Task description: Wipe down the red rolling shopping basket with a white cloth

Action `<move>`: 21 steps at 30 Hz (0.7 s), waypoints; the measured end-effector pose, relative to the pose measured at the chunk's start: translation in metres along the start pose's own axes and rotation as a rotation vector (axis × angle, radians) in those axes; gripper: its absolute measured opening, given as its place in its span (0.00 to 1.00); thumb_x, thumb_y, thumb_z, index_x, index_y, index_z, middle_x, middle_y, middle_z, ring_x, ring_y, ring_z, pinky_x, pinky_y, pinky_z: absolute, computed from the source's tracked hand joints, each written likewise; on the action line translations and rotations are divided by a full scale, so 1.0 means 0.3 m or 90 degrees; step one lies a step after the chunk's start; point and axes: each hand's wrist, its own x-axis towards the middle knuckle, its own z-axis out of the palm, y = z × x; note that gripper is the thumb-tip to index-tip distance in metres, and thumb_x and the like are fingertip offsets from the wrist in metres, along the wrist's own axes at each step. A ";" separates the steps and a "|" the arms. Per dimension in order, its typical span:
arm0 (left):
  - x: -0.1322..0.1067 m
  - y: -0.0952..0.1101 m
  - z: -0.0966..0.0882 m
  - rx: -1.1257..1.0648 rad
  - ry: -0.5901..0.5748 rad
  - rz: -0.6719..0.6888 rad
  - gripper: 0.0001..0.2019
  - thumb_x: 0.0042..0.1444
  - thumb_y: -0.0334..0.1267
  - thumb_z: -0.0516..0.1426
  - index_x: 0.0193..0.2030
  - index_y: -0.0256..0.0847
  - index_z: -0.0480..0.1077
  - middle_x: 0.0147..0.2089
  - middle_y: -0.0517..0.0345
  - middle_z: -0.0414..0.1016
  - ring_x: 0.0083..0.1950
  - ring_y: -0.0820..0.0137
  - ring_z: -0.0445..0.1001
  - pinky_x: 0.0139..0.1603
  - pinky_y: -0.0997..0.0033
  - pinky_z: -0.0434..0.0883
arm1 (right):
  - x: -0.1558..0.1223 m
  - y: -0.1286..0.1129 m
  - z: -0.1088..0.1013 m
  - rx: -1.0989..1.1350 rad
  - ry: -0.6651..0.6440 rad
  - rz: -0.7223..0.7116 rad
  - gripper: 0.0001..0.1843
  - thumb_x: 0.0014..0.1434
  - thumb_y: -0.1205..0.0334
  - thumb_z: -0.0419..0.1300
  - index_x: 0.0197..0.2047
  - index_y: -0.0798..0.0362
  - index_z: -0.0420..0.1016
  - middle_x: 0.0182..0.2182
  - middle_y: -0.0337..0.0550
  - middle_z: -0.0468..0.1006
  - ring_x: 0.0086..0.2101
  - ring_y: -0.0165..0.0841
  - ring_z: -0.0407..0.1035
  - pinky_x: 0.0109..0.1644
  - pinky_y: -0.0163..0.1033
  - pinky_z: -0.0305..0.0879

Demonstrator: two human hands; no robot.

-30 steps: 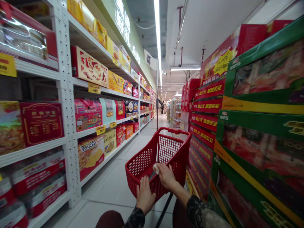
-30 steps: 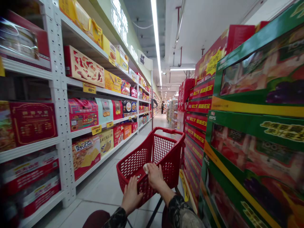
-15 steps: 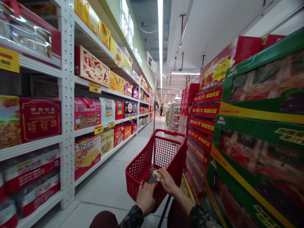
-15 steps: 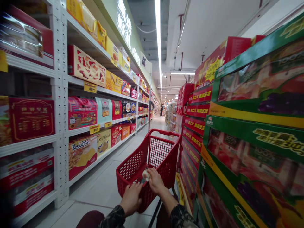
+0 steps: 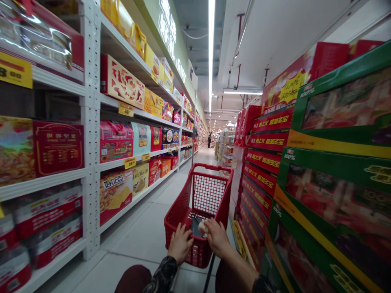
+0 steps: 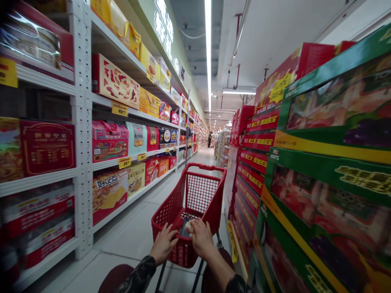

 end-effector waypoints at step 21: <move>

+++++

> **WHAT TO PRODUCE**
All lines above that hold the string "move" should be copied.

> **ANSWER SECTION**
Action `<move>`: 21 steps at 30 Hz (0.7 s), waypoints; the measured end-effector pose, relative to the pose measured at the chunk's start: translation in metres along the start pose's own axes and rotation as a rotation vector (axis × angle, radians) in those axes; gripper: its absolute measured opening, given as its place in its span (0.00 to 1.00); thumb_x, thumb_y, thumb_z, index_x, index_y, index_z, middle_x, middle_y, middle_z, ring_x, ring_y, ring_z, pinky_x, pinky_y, pinky_z: absolute, computed from the source's tracked hand joints, each written likewise; on the action line translations and rotations are divided by a full scale, so 1.0 means 0.3 m or 90 degrees; step one lies a step after the chunk's start; point and axes: each hand's wrist, its own x-axis towards the middle knuckle, its own z-axis out of the palm, y = z × x; note that gripper is the thumb-tip to index-tip distance in metres, and thumb_x and the like are fingertip offsets from the wrist in metres, along the wrist's own axes at each step. A ";" separates the steps and a "|" the arms. Per dimension in order, its typical span:
 end-effector waypoints at step 21: <move>

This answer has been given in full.